Startup brings together some of Boston's top biotech brains and bucks

What happens when you put a scientific discovery in the lab together with some experienced biopharma executives and a group of high-profile investors focused on new ideas in Cambridge, MA? You get Lysosomal Therapeutics, a newly hatched biotech venture which plans to follow the genetic underpinnings of Gaucher disease into the clinic with an experimental therapy that can also address Parkinson's disease.

Lysosomal Therapeutics is getting started with Kees Been--most recently the head exec at EnVivo during the ramp-up stage--at the helm, with advice coming from Bob Carpenter, Peter Wirth and the legendary Henri Termeer, all formerly at Genzyme, where they built a reputation for treating Gaucher. They were lured in by the prospect of developing drugs based on the observations of Dimitri Krainc and a postdoctoral fellow named Joseph Mazzulli when they were working together at Krainc's lab at Massachusetts General Hospital.

Gaucher disease has a well-recognized link to Parkinson's. Gaucher is triggered by mutations in the gene for glucocerebrosidase (Gcase). And the investigators found that increasing GCase activity in human neurons of both Gaucher's disease and Parkinson's patients can "normalize" lysosomal function, improving neuronal survival.
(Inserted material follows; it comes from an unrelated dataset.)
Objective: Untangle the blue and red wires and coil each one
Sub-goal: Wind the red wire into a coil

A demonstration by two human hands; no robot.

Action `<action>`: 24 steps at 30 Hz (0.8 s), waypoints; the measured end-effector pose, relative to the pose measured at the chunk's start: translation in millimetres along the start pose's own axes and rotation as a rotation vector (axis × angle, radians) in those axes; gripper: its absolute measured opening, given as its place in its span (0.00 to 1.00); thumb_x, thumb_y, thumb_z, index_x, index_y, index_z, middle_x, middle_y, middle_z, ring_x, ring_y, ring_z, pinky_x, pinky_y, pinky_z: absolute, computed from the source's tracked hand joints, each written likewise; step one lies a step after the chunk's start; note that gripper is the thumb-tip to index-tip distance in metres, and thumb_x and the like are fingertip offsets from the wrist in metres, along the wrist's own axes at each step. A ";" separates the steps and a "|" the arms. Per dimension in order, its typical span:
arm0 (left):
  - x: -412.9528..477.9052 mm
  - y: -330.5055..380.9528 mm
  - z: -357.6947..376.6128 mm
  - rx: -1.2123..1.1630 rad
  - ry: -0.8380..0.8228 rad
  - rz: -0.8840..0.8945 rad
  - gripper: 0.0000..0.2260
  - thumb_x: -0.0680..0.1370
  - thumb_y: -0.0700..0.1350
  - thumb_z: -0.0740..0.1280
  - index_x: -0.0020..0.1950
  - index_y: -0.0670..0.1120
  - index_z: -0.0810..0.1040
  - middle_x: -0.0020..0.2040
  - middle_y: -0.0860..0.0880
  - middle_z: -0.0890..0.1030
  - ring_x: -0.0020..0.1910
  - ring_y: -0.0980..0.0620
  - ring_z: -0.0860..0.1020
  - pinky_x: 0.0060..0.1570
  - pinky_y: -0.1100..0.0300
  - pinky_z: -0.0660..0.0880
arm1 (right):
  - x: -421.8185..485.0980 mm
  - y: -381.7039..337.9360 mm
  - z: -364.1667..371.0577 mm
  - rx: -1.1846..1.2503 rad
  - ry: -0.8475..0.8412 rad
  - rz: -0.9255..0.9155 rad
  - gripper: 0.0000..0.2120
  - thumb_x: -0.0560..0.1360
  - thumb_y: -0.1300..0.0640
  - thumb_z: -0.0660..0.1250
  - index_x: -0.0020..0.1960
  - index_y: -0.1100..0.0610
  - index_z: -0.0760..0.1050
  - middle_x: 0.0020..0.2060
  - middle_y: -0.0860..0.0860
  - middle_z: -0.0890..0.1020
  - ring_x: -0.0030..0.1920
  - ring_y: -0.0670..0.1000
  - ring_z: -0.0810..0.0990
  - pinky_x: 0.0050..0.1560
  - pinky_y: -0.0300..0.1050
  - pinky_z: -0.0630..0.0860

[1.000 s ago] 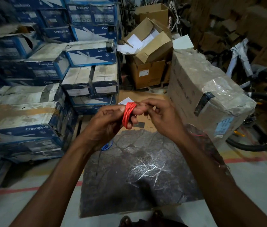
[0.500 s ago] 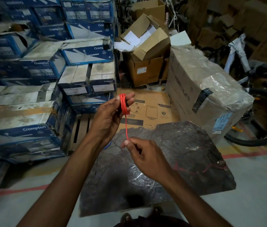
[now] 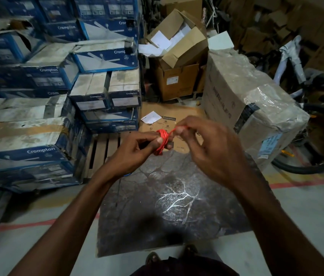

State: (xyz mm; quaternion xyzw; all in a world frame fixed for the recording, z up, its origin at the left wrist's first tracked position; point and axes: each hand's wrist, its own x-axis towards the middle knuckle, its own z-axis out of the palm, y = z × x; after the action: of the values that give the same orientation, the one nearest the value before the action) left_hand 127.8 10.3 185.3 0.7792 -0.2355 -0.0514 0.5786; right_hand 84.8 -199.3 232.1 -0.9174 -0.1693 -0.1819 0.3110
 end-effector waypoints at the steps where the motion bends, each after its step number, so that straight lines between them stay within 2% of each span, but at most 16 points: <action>1: -1.7 2.8 -2.5 -0.029 -0.040 -0.002 0.12 0.82 0.39 0.62 0.59 0.37 0.82 0.53 0.47 0.86 0.52 0.49 0.84 0.46 0.61 0.78 | 8.8 5.4 -2.4 0.013 0.026 -0.004 0.09 0.84 0.46 0.62 0.54 0.45 0.81 0.47 0.41 0.84 0.44 0.43 0.80 0.44 0.52 0.79; 4: -5.7 9.7 -9.5 -0.123 -0.132 -0.014 0.14 0.82 0.40 0.60 0.62 0.35 0.80 0.55 0.44 0.86 0.53 0.44 0.83 0.48 0.54 0.78 | 31.2 20.4 -4.1 0.091 0.066 0.010 0.09 0.81 0.45 0.67 0.54 0.46 0.84 0.47 0.43 0.84 0.48 0.43 0.81 0.47 0.50 0.77; 7: -8.6 17.5 -14.2 -0.304 -0.185 -0.020 0.15 0.83 0.40 0.59 0.63 0.34 0.78 0.59 0.42 0.84 0.52 0.48 0.83 0.49 0.58 0.77 | 41.9 32.5 10.5 0.166 0.081 0.027 0.09 0.81 0.46 0.69 0.55 0.47 0.85 0.45 0.43 0.82 0.46 0.41 0.79 0.43 0.44 0.73; 9: -9.3 19.0 -16.5 -0.463 -0.184 -0.002 0.16 0.81 0.44 0.63 0.61 0.33 0.80 0.60 0.39 0.82 0.49 0.50 0.82 0.47 0.60 0.77 | 40.8 36.7 29.6 0.221 0.100 0.059 0.10 0.81 0.46 0.67 0.56 0.47 0.86 0.45 0.44 0.83 0.47 0.42 0.80 0.45 0.46 0.75; 11: -9.6 19.5 -18.6 -0.589 -0.152 0.016 0.19 0.78 0.50 0.69 0.59 0.35 0.81 0.59 0.33 0.80 0.47 0.49 0.81 0.46 0.62 0.77 | 33.8 38.5 50.0 0.294 0.107 0.097 0.12 0.82 0.46 0.65 0.57 0.48 0.85 0.48 0.44 0.85 0.50 0.44 0.82 0.48 0.52 0.79; 13: -9.5 20.1 -19.8 -0.669 -0.120 0.025 0.20 0.77 0.51 0.70 0.59 0.36 0.82 0.57 0.32 0.78 0.45 0.49 0.79 0.45 0.62 0.77 | 22.5 36.8 68.0 0.343 0.083 0.148 0.15 0.82 0.43 0.62 0.58 0.48 0.84 0.48 0.42 0.85 0.48 0.44 0.83 0.43 0.51 0.79; 16: -7.1 23.9 -16.6 -0.744 -0.040 0.024 0.15 0.80 0.43 0.62 0.58 0.36 0.82 0.58 0.41 0.83 0.46 0.52 0.81 0.45 0.65 0.78 | 4.6 28.0 85.9 0.341 0.035 0.213 0.17 0.81 0.38 0.61 0.59 0.44 0.83 0.39 0.39 0.82 0.37 0.40 0.79 0.35 0.42 0.72; 18: -4.3 26.5 -12.9 -0.768 0.018 0.014 0.16 0.82 0.40 0.56 0.59 0.35 0.80 0.59 0.43 0.83 0.47 0.54 0.81 0.45 0.66 0.78 | -5.4 23.2 92.9 0.343 0.007 0.225 0.16 0.82 0.38 0.61 0.60 0.44 0.82 0.35 0.39 0.81 0.34 0.41 0.78 0.33 0.44 0.72; 20: -1.0 27.8 -11.1 -0.780 0.058 0.012 0.16 0.83 0.39 0.53 0.63 0.32 0.76 0.59 0.43 0.83 0.49 0.55 0.82 0.46 0.66 0.78 | -14.7 21.4 96.5 0.318 0.001 0.246 0.16 0.83 0.38 0.61 0.59 0.44 0.83 0.33 0.40 0.80 0.35 0.43 0.80 0.34 0.50 0.77; 24: 7.5 28.5 -7.4 -0.875 0.189 0.007 0.16 0.85 0.40 0.54 0.66 0.32 0.73 0.65 0.40 0.80 0.54 0.53 0.82 0.50 0.65 0.79 | -35.5 6.5 93.9 0.254 -0.046 0.252 0.16 0.85 0.39 0.58 0.61 0.45 0.81 0.31 0.40 0.78 0.34 0.43 0.81 0.37 0.51 0.80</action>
State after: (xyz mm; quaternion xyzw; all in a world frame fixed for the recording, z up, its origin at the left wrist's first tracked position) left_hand 128.2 7.3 215.6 0.4618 -0.1402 -0.0730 0.8728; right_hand 77.9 -151.8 143.7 -0.8886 -0.0816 -0.0977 0.4406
The strategy is pretty simple, Been tells FierceBiotech. First you find the right molecule that can go into the brains of Gaucher's patients--who are at a high risk of developing Parkinson's--and then follow that trail to the neurodegenerative disease. Termeer, who's a director at Mass General, quickly understood the potential when Krainc explained it to him.

"It's a reflection of the science," says Been. "There really is something there. We know that by replacing the deficient enzyme you have an effect" on the disease. "Do this another way, with a molecule that goes into the brain, should have the same effect."

This is also just the first such "pairing" of Gaucher with a neurodegenerative condition, adds Been. More programs will follow, but he's a bit reluctant to say which diseases are on the radar screen right now.

Termeer brought in his old Genzyme colleagues Carpenter, the new company's chairman, and Wirth and recruited Been to head what is now a 6-person staff, soon to swell to 10 as they get the full research team together.

They're working with a $4.8 million bankroll from some well known investors. Atlas Venture's Bruce Booth is taking one of the lead roles in this startup, with some financial help from Lilly Ventures, Hatteras Venture Partners, Sanofi-Genzyme BioVentures and Roche Venture Fund.

In many ways the new biotech represents the reason why Boston has emerged as one of the top global hubs for drug research and biotech startups. You see here the confluence of capital, experience and new ideas that are at the heart of every new company in the industry. Few places around the world can rival this kind of infrastructure.